L’opera critica

Sotto rotta, ma resistendo…

Il marinaio non può accettare la deriva. La deve conoscere, misurare, fare ogni cosa per ingannarla, correggerla. È, come diremmo in sede letteraria, critico verso di essa. La deriva è la spinta laterale, o comunque il perturbante della rotta, che “deriva”, appunto, dal flusso dell’acqua, dalla corrente. È dove l’acqua va, dunque dove andrebbe anche lui, sopra alla sua barca-vita, se non governasse. Per questo deve contrastarla, tranne il raro caso in cui coincida con la sua prua, cioè praticamente mai.

Se c’è una cosa che il marinaio sa, è che non deve lasciare in bando le vele, né abbandonare mai il timone. Ciò che lo porterà al sicuro, al termine del suo viaggio per mare, deriva soprattutto da quello, unitamente al calcolo di ogni agente deviante.

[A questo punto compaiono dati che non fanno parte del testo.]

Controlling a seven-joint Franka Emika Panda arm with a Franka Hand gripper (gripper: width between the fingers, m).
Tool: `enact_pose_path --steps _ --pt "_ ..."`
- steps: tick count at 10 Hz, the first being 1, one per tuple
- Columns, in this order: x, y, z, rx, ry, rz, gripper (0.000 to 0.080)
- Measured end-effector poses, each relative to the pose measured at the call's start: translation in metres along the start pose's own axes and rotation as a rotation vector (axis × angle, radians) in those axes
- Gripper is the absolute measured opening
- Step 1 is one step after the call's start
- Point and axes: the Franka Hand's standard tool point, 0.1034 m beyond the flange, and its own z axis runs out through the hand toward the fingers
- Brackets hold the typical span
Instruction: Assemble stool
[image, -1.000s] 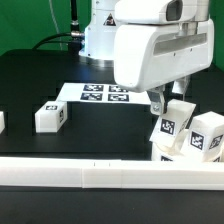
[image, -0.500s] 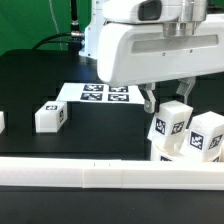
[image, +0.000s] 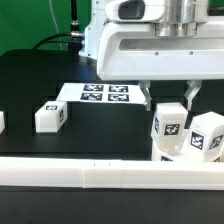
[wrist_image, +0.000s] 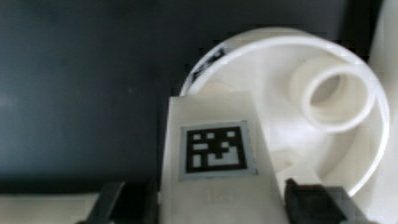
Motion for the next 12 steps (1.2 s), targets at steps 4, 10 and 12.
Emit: enact_pose_path --steps 4,10,12 --pt "-0.0013 -0.0032 0.0005 -0.002 0.002 0.383 0.0341" --pt "-0.0021 -0.0028 0.0008 0.016 -0.016 0.821 0.0341" --pt "-0.0014 -0.0034 0.0010 0.061 -0.032 1.113 0.0341"
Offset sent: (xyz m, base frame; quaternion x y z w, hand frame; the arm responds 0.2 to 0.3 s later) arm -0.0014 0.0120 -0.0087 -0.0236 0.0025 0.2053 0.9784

Ogni cedimento alla corrente, ogni rilassamento nel contrasto alle forze agenti del vento e del mare, ogni sottovalutazione dei fuori rotta e delle loro cause, a meno che non sia voluto, lo pagherà con ore, miglia, e patimento. O con un atterraggio sbagliato, dove non voleva arrivare.

Utile prestito concettuale dalla marineria alle nostre vite. La corrente del mare, la direzione dove tutto viene spinto senza governo, la conosciamo. La nostra direzione, invece? Si spera anche quella… Possiamo dunque assumerci la responsabilità di condurre la nostra prua o di lasciarci trasportare dovunque. Tutto, tranne una barca sotto rotta e timone, segue quella corrente: tronchi, particelle d’acqua, alghe, relitti, e in larga misura pesci e migrazioni. È facile, basta smettere l’atteggiamento critico (dal greco κρίvω: distinguo), dare per buono quel che avviene, non escogitare, ad arte, alcuna contromisura, sedersi, lasciarsi portare, senza fare alcuna differenza. La scelta di navigare è una continua, minuziosa, caparbia opera critica, un eterno distinguo tra ciò che avverrebbe naturalmente e ciò che occorre far capitare. Un imperituro, voluto, divertito contrasto alle forze di massa. Marinai, dunque. O naufraghi. Una scelta.